▶ _Exercise details_
Your answer is to be every line of the material that includes the string "landscape".

※ ※ ※

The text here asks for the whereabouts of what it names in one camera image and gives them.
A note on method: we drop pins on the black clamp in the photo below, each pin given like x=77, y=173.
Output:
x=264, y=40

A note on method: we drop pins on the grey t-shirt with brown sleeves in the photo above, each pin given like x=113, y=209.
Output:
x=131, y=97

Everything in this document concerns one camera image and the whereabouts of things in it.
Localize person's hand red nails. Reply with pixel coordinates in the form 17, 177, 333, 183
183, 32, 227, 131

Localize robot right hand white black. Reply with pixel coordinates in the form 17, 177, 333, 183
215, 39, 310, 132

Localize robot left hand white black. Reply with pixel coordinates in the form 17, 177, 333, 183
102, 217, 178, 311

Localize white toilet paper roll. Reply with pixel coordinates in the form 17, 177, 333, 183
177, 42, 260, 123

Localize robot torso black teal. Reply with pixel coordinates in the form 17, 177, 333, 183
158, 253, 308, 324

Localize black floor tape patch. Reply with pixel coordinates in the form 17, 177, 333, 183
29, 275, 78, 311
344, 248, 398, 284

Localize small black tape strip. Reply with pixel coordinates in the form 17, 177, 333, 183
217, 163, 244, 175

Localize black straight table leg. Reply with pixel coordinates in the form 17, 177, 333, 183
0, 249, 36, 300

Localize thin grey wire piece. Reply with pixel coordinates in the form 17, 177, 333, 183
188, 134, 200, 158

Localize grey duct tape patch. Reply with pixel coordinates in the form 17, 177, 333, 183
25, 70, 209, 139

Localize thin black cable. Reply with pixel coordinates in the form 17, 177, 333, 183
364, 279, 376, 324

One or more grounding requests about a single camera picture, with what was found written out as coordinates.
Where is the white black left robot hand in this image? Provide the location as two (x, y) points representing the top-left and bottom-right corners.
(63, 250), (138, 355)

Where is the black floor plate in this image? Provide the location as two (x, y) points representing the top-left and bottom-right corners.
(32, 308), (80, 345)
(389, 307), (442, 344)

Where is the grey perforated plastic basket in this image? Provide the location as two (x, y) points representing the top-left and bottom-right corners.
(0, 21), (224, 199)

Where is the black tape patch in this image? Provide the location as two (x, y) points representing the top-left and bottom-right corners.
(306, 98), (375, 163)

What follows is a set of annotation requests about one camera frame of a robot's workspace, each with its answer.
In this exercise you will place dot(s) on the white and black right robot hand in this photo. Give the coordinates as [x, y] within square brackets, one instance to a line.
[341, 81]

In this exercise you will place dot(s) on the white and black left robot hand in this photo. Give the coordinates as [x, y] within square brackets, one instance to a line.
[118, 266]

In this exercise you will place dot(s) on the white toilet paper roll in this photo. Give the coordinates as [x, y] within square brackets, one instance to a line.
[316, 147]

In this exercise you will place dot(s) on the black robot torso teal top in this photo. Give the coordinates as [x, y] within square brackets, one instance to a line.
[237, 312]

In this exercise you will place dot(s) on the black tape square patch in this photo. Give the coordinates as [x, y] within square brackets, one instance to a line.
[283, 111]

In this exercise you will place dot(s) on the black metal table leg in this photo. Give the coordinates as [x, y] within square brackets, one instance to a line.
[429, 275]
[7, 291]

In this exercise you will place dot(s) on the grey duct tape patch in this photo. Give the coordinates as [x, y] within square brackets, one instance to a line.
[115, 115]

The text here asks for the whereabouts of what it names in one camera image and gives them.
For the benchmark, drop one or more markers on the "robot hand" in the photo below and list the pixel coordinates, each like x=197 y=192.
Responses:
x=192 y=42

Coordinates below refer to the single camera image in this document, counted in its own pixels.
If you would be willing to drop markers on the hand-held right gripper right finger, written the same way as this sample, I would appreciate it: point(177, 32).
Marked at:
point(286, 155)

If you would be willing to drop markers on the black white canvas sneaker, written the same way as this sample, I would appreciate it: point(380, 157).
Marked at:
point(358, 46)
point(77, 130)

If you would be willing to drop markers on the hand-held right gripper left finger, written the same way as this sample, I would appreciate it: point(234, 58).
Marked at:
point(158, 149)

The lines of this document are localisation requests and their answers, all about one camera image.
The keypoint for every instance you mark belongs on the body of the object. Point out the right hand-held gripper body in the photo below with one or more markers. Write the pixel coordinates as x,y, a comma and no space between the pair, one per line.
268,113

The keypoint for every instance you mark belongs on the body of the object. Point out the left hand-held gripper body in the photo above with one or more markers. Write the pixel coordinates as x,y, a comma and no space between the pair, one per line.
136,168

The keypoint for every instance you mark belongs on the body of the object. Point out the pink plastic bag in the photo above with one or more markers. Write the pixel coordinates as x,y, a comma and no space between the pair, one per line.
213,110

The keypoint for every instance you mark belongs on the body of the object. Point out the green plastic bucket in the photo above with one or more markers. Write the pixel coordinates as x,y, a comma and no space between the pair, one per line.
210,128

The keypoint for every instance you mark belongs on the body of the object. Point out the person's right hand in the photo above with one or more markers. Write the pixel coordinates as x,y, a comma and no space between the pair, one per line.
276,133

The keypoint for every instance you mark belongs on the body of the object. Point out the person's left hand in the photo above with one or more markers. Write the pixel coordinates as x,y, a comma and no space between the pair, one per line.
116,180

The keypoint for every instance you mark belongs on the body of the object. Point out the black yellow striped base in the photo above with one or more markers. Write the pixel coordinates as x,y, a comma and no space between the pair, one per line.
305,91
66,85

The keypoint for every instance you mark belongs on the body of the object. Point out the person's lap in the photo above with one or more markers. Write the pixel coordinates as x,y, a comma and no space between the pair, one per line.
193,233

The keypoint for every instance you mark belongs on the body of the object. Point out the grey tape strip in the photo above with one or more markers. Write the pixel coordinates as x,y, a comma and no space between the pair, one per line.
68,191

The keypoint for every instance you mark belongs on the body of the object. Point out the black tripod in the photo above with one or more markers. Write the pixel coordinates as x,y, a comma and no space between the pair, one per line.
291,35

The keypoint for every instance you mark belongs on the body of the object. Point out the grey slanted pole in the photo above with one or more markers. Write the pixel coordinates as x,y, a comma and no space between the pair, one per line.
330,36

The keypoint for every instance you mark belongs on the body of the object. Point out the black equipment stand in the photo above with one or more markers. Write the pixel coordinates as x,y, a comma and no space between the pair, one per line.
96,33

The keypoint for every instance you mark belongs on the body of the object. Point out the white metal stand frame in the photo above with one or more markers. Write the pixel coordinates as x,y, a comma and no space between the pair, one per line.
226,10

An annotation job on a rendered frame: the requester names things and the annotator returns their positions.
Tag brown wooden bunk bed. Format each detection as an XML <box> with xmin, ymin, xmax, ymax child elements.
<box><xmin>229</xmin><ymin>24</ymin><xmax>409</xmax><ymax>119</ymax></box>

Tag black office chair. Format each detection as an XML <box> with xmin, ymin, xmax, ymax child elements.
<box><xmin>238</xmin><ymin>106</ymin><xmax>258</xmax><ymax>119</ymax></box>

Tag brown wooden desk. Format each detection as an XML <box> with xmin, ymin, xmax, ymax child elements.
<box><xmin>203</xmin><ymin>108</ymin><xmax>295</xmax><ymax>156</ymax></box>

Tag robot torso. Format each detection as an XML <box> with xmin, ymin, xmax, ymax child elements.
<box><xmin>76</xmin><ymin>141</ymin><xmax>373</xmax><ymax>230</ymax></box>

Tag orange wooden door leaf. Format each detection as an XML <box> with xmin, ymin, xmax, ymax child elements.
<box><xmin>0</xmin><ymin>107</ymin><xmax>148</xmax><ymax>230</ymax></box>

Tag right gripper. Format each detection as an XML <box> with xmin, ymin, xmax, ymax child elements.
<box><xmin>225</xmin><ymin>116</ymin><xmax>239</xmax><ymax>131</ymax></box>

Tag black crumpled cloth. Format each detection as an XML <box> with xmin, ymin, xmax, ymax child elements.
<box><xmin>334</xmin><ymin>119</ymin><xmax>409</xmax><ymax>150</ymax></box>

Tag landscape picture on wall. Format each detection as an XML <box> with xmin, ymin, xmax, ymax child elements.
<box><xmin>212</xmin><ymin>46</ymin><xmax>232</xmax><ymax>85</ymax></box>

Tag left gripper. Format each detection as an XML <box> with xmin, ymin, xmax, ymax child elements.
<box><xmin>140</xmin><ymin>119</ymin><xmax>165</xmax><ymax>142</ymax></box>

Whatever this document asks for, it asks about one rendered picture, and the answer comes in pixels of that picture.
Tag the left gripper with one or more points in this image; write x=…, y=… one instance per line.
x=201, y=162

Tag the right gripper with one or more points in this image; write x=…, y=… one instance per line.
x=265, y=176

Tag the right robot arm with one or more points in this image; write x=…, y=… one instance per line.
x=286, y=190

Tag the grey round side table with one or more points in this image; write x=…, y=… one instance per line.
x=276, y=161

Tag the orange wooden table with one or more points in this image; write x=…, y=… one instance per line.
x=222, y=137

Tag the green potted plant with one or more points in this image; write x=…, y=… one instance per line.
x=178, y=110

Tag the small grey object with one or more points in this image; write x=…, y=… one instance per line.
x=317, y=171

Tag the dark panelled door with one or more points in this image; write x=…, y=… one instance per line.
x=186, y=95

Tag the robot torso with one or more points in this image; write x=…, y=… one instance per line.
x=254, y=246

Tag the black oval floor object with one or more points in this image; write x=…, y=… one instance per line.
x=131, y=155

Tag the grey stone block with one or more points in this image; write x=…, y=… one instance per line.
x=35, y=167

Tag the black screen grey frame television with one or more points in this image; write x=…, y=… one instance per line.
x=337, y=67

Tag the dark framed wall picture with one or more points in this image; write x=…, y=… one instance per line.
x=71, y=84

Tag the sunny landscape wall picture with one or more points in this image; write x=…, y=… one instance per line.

※ ※ ※

▶ _Response below_
Tag landscape picture on wall. Format each detection as an XML <box> with xmin, ymin, xmax, ymax child elements.
Tag the sunny landscape wall picture with one or more points in this image; write x=…, y=… one instance per line.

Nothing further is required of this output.